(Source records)
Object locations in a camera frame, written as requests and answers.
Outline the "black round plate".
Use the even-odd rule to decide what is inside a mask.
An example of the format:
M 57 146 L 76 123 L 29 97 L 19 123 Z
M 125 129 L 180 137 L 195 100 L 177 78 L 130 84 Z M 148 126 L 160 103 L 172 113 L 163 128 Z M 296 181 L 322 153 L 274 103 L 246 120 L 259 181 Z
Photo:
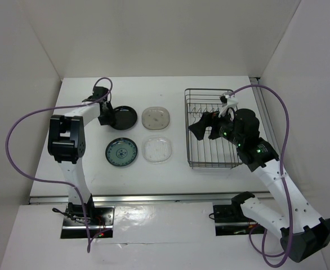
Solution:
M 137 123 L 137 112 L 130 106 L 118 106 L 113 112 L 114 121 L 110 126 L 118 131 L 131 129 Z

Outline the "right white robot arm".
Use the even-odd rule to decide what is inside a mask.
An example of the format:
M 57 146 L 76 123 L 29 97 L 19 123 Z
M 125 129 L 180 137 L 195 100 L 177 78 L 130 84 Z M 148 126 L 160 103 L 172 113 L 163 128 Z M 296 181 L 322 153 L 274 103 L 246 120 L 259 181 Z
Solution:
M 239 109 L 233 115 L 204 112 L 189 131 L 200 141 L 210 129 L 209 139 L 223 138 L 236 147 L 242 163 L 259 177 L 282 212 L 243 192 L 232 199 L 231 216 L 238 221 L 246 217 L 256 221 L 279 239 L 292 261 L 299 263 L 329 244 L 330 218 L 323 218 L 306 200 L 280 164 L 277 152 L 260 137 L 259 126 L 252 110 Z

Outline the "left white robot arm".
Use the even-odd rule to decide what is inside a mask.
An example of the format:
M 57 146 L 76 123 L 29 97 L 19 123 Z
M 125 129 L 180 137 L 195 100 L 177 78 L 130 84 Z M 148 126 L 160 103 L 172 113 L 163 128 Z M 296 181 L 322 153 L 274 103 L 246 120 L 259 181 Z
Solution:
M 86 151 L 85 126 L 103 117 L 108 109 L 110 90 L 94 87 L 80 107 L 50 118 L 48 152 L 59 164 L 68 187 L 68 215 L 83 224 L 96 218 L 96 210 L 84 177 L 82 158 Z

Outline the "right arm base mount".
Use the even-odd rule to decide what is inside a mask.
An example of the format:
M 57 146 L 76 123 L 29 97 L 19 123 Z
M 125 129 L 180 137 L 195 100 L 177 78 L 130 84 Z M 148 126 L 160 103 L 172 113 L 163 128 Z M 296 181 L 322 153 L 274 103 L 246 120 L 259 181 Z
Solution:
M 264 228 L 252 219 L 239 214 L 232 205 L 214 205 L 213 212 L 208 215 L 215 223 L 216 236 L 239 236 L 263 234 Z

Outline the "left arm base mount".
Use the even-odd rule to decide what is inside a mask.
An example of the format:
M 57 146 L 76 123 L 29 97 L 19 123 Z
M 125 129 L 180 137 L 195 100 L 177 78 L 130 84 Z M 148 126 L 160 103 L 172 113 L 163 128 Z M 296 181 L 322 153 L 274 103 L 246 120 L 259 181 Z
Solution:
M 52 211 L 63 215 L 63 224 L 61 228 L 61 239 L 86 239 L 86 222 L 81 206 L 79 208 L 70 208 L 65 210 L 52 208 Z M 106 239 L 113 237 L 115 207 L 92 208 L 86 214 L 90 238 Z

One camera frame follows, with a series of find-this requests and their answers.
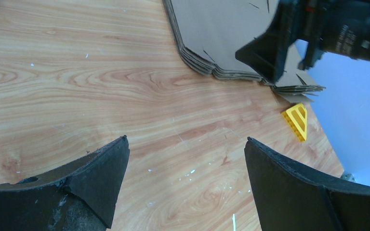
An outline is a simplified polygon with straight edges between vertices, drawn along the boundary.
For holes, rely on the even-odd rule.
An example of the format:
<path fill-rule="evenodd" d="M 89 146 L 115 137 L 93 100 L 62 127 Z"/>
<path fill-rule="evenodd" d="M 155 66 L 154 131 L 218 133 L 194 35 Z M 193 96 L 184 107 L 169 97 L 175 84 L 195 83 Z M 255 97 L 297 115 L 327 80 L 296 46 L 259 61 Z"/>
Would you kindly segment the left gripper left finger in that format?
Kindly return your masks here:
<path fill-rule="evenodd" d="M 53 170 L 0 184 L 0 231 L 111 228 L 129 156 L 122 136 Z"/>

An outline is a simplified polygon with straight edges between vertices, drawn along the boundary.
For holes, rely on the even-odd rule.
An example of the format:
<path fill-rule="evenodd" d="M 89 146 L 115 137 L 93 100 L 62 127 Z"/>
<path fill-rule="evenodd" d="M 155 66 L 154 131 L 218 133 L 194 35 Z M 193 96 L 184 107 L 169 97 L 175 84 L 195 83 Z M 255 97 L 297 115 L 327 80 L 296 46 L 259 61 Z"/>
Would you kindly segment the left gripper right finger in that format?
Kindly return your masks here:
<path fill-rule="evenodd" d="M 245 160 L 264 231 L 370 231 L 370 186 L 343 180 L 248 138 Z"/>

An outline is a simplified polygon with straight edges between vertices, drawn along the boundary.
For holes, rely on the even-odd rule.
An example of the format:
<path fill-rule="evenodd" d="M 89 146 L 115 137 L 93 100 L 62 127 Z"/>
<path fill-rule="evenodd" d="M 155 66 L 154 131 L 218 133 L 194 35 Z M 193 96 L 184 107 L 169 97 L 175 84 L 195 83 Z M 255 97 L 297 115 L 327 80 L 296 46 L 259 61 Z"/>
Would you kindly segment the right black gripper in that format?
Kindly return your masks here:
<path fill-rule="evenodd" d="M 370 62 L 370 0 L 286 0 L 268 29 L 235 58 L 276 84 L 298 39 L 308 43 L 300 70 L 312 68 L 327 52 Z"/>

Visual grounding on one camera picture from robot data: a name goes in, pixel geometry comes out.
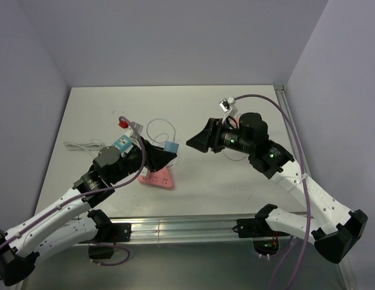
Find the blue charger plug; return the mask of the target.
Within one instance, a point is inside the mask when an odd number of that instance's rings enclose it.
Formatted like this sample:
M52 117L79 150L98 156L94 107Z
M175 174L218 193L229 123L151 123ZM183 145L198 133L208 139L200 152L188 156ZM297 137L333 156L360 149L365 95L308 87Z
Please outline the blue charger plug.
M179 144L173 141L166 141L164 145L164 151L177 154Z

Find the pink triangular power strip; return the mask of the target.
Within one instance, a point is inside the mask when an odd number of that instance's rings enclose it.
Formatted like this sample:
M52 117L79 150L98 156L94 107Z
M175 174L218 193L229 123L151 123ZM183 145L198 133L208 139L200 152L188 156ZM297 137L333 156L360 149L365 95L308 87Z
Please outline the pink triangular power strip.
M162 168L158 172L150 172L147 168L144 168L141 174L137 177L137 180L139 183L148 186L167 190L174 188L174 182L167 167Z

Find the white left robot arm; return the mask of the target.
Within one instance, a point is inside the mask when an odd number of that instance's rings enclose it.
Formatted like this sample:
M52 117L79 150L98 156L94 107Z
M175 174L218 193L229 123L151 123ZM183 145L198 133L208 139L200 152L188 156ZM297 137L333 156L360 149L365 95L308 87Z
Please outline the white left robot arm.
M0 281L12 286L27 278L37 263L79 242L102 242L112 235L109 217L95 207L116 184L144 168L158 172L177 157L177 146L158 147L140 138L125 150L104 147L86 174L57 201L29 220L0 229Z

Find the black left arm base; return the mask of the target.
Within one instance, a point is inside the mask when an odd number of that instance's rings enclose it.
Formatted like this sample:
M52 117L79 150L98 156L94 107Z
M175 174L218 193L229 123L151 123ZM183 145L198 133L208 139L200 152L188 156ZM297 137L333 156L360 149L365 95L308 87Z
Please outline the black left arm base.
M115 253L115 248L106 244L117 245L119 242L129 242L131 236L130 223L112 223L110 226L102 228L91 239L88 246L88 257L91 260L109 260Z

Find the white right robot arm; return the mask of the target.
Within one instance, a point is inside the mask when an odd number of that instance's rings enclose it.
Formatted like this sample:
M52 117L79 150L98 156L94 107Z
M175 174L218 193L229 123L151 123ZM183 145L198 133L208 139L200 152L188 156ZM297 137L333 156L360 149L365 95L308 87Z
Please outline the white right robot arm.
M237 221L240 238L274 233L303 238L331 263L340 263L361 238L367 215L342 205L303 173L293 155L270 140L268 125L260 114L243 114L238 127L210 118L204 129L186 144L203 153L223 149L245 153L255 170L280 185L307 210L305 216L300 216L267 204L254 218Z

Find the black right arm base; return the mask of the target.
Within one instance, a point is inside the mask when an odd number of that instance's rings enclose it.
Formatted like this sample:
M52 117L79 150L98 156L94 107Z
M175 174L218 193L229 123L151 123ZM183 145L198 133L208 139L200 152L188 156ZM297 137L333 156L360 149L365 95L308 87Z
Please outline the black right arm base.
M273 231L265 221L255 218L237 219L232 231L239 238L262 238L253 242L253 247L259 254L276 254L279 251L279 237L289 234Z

- PROBLEM STATEMENT -
Answer with a number only: how many lines above have the word "frame"?

- TASK RESPONSE -
2